The European Commission (EC) gave its final assent to Ilaris for the treatment of systemic juvenile idiopathic arthritis (SJIA), which can lead to spiking fever, rash and arthritis and can affect children as young as two.
Ilaris gains a new indication as a monthly subcutaneous injection in patients aged two years and older who have not responded to therapy with non-steroidal anti-inflammatory drugs (NSAIDs) and systemic corticosteroids.
The approval adds to Ilaris’ existing approvals in the EU to treat the rare inflammatory disorder cryopyrin-associated periodic syndromes (CAPS), which can lead to deafness and loss of vision, and gouty arthritis, which is a painful inflammation of the joints.
Thought to be affect about 0.4 to 0.8 per 100,000 people in the UK SJIA is another rare disease, an area of increasing attention for larger pharma companies given the incentives regulators provide to orphan drugs and the market need to create better targeted medicines.
“[The approval] represents another significant milestone in the development of Ilaris as a novel therapy for patients with rare, inflammatory diseases, where interleukin-1 beta plays a key role,” said Dr Timothy Wright, global head of development at Novartis.
There are few treatment options available for SJIA and Ilaris demonstrated its effectiveness in clinical trials, including one where 84 per cent of patients treated with one subcutaneous dose of Ilaris achieved the primary endpoint of improvement shown by measures using the American College of Rheumatology (ACR) Paediatric 30 criteria. This compared to just 10 per cent of patients on placebo.

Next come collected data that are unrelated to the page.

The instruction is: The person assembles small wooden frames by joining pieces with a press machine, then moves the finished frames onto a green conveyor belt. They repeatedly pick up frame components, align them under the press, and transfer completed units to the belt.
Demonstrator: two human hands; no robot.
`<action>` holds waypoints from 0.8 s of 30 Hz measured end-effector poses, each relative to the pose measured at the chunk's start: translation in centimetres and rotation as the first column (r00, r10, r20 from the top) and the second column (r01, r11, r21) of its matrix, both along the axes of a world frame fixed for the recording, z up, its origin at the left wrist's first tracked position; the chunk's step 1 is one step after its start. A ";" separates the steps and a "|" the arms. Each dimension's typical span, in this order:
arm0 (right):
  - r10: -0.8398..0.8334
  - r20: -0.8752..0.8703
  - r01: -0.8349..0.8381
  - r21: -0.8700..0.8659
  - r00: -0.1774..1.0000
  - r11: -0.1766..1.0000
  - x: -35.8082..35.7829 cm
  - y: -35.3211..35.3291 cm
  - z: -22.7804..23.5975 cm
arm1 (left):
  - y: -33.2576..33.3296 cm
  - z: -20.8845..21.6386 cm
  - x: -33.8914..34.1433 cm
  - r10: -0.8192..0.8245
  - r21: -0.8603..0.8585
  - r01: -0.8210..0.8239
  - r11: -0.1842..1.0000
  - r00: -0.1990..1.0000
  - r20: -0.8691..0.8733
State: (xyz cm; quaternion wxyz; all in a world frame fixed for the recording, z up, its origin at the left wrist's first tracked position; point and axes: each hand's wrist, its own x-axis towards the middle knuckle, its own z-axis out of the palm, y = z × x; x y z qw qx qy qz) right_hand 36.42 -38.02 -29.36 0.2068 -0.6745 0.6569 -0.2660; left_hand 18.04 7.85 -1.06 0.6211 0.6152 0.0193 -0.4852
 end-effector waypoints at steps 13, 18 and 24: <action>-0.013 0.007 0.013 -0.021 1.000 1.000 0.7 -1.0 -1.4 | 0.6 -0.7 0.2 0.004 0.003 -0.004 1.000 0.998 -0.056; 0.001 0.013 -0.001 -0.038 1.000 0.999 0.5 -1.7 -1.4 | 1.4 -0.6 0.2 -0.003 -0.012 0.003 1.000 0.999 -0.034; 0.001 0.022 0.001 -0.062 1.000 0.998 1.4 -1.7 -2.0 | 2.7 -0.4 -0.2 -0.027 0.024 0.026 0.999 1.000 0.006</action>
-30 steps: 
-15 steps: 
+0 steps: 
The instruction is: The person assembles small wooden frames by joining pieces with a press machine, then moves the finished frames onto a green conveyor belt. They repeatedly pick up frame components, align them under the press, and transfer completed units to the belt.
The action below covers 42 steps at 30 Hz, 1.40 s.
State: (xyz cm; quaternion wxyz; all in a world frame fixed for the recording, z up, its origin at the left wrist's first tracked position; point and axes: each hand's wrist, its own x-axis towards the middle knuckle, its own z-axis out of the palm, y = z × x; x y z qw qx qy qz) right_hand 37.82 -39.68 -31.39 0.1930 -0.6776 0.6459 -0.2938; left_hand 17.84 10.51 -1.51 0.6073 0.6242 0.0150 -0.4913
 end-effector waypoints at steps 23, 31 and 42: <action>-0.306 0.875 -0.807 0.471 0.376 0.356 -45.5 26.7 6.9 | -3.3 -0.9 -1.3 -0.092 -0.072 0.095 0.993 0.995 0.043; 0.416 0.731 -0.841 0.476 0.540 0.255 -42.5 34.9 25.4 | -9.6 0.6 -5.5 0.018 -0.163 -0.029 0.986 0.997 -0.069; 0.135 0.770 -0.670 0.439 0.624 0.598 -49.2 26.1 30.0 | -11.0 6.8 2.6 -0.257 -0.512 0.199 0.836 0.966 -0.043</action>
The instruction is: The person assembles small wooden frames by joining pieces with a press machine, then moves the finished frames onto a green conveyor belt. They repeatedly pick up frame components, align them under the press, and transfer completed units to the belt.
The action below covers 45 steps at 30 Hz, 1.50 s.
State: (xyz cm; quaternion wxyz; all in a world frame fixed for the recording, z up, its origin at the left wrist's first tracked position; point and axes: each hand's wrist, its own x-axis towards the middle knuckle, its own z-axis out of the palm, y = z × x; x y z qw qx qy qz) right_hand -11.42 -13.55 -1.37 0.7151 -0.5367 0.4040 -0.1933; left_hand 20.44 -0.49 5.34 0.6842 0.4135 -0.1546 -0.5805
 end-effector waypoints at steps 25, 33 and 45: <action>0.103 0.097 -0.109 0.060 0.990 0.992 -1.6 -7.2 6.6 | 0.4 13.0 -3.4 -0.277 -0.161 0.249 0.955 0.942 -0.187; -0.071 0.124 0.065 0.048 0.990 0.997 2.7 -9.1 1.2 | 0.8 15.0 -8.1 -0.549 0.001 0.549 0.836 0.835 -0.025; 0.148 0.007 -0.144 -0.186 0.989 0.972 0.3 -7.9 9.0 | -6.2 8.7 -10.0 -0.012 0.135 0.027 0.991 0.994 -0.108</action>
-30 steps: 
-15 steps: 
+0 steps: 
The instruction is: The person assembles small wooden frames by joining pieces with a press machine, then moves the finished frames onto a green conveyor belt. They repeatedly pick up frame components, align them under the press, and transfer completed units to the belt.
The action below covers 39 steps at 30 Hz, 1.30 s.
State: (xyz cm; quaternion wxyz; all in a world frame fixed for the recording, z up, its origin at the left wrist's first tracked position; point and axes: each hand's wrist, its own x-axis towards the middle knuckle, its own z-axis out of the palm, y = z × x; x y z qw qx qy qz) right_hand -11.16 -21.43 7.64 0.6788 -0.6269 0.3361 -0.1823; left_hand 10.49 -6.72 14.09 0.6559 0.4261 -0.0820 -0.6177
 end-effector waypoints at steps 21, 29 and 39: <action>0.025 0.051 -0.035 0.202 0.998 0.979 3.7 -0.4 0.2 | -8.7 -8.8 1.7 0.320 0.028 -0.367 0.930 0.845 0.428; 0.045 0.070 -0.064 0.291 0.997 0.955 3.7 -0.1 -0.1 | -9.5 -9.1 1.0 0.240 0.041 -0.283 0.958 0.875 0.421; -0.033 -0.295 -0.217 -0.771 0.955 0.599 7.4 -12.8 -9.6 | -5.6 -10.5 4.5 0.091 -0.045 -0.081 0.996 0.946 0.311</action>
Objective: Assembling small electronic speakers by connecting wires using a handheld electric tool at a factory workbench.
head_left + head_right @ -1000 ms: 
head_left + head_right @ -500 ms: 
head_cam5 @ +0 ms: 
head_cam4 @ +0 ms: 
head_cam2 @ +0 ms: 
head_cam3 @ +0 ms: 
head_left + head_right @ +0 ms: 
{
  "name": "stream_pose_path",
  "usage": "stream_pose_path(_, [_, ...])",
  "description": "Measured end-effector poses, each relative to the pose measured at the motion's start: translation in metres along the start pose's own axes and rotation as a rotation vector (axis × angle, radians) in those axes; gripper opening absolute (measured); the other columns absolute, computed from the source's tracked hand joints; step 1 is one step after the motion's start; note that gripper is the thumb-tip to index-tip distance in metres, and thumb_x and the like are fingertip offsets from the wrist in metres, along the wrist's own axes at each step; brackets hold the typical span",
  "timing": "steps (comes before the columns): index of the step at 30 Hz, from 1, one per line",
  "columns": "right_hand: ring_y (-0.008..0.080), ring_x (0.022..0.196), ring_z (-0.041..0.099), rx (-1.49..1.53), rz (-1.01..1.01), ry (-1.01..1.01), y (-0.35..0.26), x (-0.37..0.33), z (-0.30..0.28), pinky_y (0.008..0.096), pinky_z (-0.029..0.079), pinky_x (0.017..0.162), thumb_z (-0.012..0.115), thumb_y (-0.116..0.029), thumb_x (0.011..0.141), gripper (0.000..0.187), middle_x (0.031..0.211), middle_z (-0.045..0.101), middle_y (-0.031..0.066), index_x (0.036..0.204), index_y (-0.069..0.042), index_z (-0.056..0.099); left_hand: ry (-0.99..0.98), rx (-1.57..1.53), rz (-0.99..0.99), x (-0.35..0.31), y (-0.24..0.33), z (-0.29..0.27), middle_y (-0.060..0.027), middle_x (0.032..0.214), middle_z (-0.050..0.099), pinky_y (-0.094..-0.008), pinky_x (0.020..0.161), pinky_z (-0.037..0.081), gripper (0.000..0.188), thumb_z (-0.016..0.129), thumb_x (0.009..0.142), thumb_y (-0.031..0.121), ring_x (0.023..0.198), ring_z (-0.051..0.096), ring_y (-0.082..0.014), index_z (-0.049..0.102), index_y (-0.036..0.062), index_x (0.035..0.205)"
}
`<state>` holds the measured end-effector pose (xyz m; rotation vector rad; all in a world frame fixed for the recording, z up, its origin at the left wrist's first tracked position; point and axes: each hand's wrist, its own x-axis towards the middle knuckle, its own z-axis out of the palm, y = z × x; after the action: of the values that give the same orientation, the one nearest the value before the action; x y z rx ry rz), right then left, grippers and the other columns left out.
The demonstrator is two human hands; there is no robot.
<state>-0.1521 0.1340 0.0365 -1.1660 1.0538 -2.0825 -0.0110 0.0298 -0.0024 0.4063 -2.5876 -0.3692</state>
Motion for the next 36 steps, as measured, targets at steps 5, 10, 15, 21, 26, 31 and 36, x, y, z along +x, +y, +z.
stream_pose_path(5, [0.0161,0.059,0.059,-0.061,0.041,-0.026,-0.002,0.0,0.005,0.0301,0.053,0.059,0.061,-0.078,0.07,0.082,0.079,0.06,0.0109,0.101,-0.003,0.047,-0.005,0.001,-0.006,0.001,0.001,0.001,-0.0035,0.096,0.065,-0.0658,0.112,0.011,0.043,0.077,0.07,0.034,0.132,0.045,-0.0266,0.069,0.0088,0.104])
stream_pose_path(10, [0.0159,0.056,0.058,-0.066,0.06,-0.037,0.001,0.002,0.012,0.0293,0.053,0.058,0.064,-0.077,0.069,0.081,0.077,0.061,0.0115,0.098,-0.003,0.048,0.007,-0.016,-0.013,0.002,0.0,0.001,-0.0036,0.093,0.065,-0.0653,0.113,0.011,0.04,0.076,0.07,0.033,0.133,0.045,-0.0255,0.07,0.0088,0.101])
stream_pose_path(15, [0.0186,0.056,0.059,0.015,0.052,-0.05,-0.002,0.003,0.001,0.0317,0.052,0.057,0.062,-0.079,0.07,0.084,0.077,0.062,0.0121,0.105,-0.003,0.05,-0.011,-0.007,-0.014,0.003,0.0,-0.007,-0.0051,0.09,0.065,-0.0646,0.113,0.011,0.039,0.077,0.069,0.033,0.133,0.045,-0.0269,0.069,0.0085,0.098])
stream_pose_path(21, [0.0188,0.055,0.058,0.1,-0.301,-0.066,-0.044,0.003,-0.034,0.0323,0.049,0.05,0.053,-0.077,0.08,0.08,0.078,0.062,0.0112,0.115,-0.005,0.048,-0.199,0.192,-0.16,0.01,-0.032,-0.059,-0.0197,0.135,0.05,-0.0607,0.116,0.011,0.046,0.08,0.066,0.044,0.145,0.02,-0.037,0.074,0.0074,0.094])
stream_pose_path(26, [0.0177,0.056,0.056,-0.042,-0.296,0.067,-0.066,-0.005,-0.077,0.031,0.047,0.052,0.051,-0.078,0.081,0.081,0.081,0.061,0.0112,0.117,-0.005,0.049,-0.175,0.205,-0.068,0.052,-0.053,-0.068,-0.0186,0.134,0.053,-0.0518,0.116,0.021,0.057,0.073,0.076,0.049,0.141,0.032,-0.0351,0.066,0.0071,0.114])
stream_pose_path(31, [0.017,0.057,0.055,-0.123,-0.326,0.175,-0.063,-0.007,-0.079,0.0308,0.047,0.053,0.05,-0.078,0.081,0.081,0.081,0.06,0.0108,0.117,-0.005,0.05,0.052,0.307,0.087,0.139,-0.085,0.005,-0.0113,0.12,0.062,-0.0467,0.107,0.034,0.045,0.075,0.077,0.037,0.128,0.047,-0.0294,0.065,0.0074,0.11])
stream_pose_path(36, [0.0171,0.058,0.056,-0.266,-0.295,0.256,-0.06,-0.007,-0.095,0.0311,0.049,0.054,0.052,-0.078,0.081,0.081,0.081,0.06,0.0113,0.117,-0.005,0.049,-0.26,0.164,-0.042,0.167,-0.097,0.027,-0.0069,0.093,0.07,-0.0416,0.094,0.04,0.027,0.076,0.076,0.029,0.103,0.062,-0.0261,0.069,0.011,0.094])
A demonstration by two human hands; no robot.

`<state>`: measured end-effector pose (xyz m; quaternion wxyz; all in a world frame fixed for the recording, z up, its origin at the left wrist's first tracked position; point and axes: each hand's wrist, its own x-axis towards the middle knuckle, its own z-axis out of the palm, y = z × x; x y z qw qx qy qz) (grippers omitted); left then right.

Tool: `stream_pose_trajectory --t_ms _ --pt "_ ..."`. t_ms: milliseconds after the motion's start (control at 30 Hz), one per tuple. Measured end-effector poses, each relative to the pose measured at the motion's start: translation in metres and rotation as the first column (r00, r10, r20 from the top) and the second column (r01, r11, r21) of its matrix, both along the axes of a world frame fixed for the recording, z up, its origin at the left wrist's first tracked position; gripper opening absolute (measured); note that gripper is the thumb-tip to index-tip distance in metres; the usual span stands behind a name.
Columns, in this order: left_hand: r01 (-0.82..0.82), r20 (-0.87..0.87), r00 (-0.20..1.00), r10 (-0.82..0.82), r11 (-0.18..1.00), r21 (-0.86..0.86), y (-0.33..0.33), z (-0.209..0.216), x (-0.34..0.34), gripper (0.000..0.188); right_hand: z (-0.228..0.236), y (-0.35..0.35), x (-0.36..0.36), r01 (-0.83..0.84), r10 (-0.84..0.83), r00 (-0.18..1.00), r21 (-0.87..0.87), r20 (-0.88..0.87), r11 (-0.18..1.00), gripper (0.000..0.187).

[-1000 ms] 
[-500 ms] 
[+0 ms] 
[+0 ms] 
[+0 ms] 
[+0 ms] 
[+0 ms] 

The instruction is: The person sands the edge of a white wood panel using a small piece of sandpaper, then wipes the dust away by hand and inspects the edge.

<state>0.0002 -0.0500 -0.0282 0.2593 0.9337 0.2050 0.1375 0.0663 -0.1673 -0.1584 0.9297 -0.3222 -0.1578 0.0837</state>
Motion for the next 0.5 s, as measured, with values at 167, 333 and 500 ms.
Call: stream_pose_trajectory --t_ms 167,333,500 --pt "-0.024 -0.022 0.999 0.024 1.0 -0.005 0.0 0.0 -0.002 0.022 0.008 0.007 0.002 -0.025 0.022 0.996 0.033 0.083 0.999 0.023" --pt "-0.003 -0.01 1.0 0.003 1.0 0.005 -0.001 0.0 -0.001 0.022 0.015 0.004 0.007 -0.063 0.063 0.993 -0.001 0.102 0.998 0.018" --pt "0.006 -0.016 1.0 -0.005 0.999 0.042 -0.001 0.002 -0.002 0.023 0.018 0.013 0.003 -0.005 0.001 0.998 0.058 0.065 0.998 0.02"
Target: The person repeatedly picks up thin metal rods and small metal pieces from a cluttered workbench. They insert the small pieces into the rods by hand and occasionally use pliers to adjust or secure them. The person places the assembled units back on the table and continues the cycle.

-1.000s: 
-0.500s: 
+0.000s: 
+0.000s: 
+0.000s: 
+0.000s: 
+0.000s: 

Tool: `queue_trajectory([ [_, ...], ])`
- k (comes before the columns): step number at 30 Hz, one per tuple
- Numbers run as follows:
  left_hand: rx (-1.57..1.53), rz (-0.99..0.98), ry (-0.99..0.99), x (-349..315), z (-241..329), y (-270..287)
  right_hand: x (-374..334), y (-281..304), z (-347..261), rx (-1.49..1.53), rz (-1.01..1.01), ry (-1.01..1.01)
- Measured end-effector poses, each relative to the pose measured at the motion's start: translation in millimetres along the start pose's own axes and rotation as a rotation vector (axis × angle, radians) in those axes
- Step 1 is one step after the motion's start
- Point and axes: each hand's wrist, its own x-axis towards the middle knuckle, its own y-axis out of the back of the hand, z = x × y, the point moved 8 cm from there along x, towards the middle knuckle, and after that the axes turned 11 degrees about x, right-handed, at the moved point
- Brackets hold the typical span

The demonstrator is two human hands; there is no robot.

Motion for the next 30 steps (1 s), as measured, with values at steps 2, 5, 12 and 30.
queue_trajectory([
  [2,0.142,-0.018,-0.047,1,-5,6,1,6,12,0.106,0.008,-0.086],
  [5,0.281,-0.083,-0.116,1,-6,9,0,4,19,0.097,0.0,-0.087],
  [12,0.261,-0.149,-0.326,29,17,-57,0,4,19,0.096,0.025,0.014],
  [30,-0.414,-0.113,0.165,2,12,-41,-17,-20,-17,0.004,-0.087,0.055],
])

The drug is also recommended in the US where it won approval from the Food and Drug Administration (FDA) in May 2013.
Novartis is hoping to expand the use of canakinumab even further, and two phase II trials are ongoing investigating its use in two diseases characterised by periodic fevers: familial Mediterranean fever (FMF) and tumour necrosis factor receptor-associated periodic syndrome (TRAPS). Both conditions are also classified as rare diseases.